Солдатик, румяный парень весьма легкомысленного вида, приходил обыкновенно во время прогулки уносить мусор из камер. Попову несколько раз случалось на минуту встречаться с ним наедине и слышать изъявление сочувствия и готовности чем-нибудь услужить.
— Одно удерживает, — говорил он, — попадешь в дисциплинарный. Вот, если бы к вам, политическим, посадили!
По-видимому, нашу жизнь он считал верхом благополучия.
Попов решился воспользоваться готовностью своего приятеля и, написав письмо, попросил опустить в почтовый ящик.
В тот же день не по предательству, а по глупости и неопытности оно оказалось в руках коменданта.
Все дальнейшее понятно
… Потянулись дни полной неопределенности. Неизвестность о том, что будет дальше, по-прежнему окутывала нас. Никто не выходил на прогулку, и мы оставались в камерах, занимаясь чтением и строя в уме всевозможные предположения.
Однако в атмосфере что-то носилось. Комендант Обухов Христом-богом просил всех сдать все колющие и режущие инструменты, какие были у нас на руках. При этом он сказал, что через неделю уходит, а потом мы узнали, что и смотритель Гудзь тоже уходит. Таким образом, должна была произойти полная смена администрации. Это как будто показывало, что наше дело признано правым и все кончится благополучно. Но были и тревожные признаки: в старой тюрьме неожиданно стали производить спешный радикальный ремонт. Все мастерские были перенесены в наше здание, а в старой тюрьме белили, красили, проводили электричество и устраивали телефон.

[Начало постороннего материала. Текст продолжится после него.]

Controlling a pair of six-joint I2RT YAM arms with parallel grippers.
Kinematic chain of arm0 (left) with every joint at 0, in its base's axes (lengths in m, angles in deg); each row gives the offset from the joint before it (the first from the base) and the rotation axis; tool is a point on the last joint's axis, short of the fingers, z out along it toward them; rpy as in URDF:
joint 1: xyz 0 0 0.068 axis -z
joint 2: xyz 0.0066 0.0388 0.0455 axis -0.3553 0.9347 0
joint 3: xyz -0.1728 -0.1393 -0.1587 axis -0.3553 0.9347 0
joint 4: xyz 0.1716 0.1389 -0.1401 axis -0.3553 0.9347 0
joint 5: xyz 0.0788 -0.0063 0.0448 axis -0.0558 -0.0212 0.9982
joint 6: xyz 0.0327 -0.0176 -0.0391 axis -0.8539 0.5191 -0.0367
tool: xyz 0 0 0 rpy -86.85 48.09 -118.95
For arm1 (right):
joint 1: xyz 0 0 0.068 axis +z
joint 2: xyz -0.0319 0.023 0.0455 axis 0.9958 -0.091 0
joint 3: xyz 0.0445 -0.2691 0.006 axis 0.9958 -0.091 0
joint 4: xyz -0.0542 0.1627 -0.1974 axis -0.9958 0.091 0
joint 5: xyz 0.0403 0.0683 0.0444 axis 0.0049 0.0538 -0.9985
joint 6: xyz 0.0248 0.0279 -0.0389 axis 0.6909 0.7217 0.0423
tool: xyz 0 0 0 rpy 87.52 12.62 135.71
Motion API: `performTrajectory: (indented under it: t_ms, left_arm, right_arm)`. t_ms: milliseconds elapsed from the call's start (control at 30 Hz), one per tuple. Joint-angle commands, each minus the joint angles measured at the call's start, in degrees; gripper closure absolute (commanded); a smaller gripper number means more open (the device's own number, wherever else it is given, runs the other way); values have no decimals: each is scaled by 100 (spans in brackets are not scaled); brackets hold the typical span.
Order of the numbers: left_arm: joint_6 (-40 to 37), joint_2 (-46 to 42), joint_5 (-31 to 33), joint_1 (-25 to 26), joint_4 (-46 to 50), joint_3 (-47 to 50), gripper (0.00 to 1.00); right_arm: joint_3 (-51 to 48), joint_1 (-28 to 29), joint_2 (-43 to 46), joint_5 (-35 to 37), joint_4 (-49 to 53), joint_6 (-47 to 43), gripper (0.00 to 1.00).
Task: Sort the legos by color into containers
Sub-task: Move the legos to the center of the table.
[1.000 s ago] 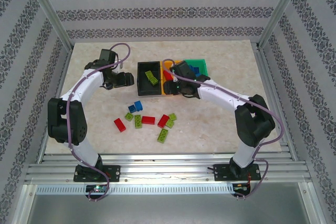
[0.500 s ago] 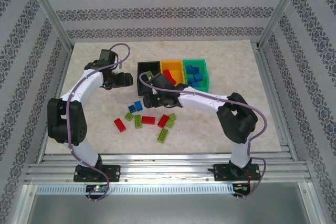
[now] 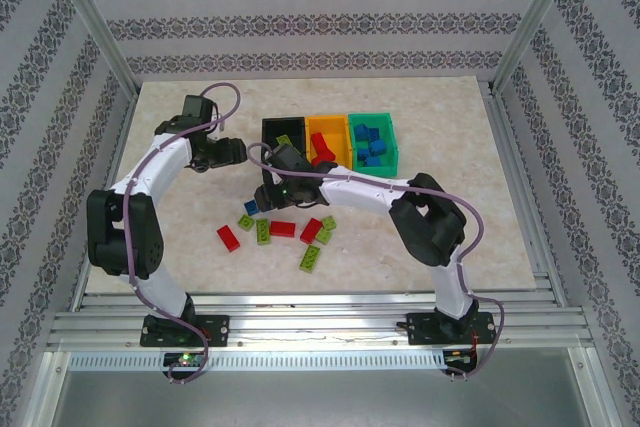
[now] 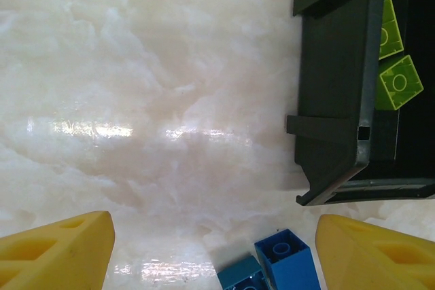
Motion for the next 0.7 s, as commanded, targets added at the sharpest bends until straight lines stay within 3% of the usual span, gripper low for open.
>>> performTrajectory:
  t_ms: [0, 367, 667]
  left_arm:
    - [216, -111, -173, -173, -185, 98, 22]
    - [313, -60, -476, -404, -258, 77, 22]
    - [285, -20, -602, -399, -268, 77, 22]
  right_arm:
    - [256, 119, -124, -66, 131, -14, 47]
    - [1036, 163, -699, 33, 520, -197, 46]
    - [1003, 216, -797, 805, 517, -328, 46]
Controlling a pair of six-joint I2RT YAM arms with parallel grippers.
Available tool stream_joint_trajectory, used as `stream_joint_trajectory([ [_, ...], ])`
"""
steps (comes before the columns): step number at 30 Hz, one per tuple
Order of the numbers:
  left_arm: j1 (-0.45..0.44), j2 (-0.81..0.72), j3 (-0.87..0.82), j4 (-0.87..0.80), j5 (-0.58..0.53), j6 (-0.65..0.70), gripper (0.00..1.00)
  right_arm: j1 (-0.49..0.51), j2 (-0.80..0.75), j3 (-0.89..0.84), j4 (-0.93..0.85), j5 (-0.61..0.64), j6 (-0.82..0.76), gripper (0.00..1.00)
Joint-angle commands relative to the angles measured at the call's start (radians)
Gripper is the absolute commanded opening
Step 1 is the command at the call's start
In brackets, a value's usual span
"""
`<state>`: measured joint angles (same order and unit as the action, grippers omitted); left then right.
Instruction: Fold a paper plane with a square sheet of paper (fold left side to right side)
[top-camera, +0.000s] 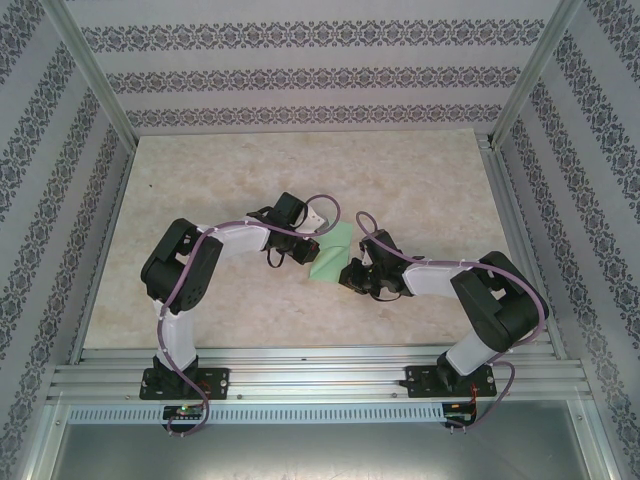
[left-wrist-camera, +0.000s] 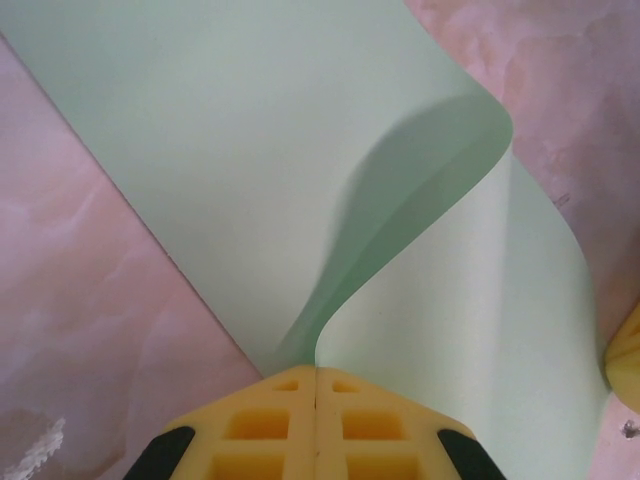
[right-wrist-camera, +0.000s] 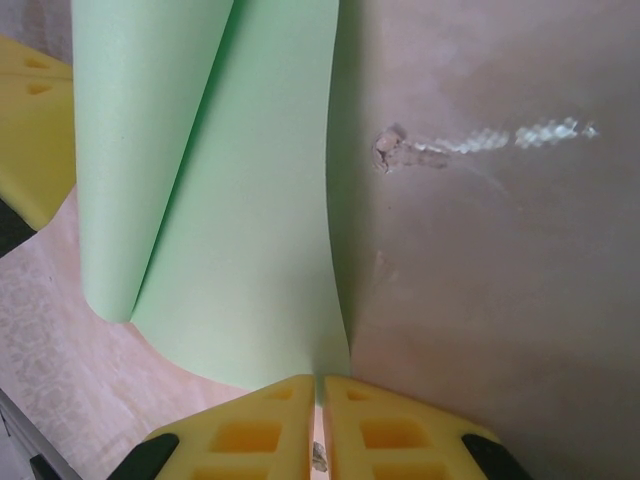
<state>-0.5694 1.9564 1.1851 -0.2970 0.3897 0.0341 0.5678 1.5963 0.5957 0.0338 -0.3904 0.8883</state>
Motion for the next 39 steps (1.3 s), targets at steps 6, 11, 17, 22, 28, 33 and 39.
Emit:
stream_joint_trajectory([
  [6,0.014,0.024,0.012,-0.001,-0.008,0.021,0.02,0.012,0.037,0.009,-0.037,0.039,-0.021,0.13],
  [11,0.013,0.023,-0.004,0.006,-0.003,0.017,0.02,-0.001,-0.009,0.036,-0.036,0.014,-0.027,0.16],
  [17,0.014,0.018,-0.022,0.019,0.0,0.014,0.02,-0.044,-0.11,0.076,-0.086,0.014,-0.045,0.21],
  [22,0.013,0.013,-0.023,0.022,-0.002,0.013,0.02,-0.056,-0.082,0.091,0.035,-0.01,0.02,0.21],
  [28,0.013,0.007,-0.029,0.025,-0.002,0.012,0.02,-0.05,0.024,0.143,0.162,-0.024,0.099,0.19],
  [33,0.013,0.002,-0.035,0.029,-0.004,0.01,0.02,-0.046,0.112,0.16,0.256,-0.028,0.159,0.18],
  [39,0.014,-0.006,-0.039,0.032,-0.011,0.007,0.02,-0.043,0.17,0.176,0.271,-0.033,0.161,0.18],
])
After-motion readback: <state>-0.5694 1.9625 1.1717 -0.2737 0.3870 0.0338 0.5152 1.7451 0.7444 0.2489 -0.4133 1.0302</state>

— Веру, наверное, удалят от нас и поселят в старой тюрьме — тревожились товарищи, и эта возможность страшно волновала меня.

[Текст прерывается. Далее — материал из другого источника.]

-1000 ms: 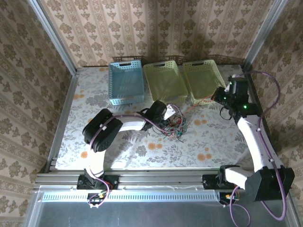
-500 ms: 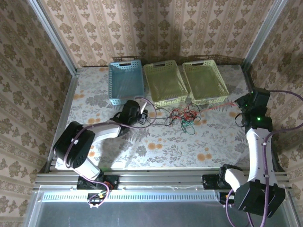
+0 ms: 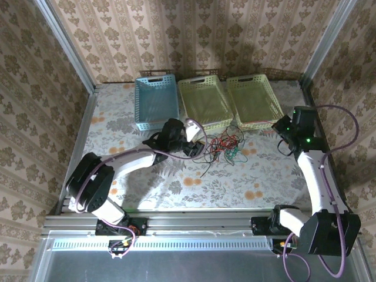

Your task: Untangle the cables

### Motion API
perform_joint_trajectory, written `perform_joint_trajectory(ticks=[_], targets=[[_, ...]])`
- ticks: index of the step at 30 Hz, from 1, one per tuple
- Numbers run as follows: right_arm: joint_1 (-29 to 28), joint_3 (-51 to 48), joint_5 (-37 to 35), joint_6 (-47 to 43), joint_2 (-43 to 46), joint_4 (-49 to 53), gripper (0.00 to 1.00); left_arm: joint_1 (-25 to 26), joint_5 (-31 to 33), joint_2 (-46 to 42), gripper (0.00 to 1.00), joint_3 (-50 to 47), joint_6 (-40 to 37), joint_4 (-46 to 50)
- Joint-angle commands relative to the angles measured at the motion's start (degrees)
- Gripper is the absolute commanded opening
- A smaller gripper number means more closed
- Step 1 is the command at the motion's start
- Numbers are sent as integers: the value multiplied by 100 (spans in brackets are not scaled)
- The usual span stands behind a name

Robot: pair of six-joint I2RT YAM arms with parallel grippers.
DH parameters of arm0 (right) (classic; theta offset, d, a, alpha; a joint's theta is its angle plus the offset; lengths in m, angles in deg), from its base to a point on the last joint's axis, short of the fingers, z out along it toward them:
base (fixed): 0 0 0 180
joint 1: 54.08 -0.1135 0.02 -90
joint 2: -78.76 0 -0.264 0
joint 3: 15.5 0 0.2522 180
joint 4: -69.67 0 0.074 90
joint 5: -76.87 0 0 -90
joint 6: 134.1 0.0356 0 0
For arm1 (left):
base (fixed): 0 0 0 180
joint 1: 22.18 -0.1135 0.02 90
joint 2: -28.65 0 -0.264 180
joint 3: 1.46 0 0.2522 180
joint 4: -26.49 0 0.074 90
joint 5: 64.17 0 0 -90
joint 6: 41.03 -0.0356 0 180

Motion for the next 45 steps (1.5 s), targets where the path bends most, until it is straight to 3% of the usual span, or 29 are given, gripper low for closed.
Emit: perform_joint_trajectory(ticks=[1, 3, 7, 12, 20, 30, 36, 45], targets=[[-217, 120, 125, -111, -125, -71, 0, 117, -516, 513, 79, 545, -326, 256], [-302, 138, 188, -133, -195, -113, 0, 203, -622, 882, 82, 888, -425, 221], [-350, 231, 428, -264, -353, -84, 0, 343, -736, 1639, 99, 1568, -646, 207], [-362, 253, 637, -340, -419, -100, 0, 465, 166, 2474, 97, 2178, -911, 221], [-168, 239, 245, -325, -151, -12, 0, 458, 261, 2541, 0, 1786, -836, 235], [1341, -45, -48, 334, 584, -184, 0, 269, 1876, 1123, 0, -238, -455, -706], [1600, 41, -191, 361, 573, -22, 0, -194, 2339, 463, 0, -1038, 168, -883], [1915, 377, -256, 477, 506, 166, 0, -655, 2583, -10, 0, -1510, 516, -763]])
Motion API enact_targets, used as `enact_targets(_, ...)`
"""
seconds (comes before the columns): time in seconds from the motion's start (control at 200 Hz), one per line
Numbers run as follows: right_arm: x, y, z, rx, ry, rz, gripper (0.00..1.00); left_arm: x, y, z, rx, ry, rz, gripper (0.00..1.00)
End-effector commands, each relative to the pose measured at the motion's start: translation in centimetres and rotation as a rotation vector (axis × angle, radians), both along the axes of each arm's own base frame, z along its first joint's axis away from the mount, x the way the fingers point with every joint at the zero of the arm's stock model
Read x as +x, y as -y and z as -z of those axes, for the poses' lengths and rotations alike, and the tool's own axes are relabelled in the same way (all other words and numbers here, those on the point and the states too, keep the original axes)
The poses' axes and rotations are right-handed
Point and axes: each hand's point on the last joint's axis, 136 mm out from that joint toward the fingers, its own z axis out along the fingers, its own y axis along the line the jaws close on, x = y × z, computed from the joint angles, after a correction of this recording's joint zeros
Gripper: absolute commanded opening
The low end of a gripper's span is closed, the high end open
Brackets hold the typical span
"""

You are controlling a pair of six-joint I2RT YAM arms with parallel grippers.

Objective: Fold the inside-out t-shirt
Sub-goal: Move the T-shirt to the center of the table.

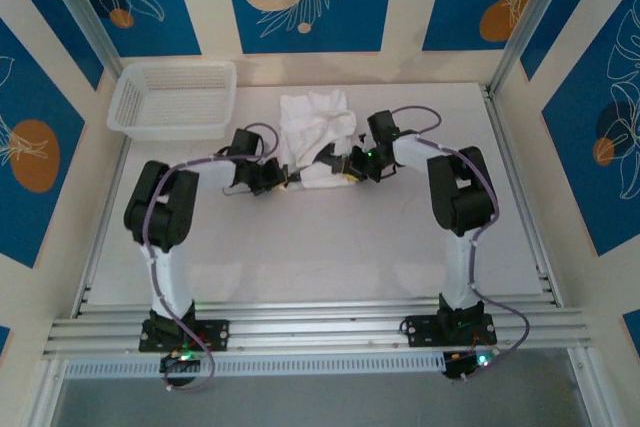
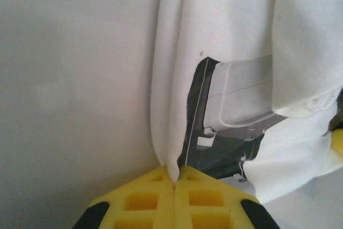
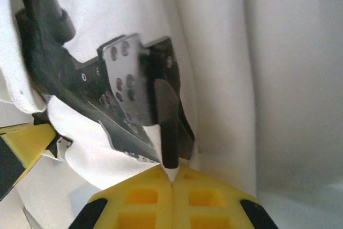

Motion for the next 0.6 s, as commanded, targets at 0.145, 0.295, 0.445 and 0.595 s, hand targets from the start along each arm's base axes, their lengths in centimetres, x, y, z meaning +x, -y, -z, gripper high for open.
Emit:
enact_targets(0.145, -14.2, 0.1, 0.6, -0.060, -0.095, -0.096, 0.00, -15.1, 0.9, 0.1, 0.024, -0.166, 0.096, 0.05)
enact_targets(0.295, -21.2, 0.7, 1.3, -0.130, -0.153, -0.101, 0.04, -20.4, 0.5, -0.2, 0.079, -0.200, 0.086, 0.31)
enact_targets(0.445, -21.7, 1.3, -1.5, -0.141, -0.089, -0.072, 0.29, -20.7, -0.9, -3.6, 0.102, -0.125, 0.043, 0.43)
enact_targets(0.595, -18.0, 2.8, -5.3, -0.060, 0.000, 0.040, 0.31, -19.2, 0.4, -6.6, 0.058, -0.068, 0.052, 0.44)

Подошел конец марта, когда Антонов известил, что приехал новый комендант. И действительно, он явился к нам. Оказалось, это старый знакомый, офицер Яковлев, дававший свидания в Петропавловской крепости, провожавший Перовскую на эшафот и бывший подручным Соколова в Алексеевском равелине. За 20 лет он состарился, пожелтел и страшно растолстел. Мы все тотчас узнали его и как-то сразу дали кличку Бочка.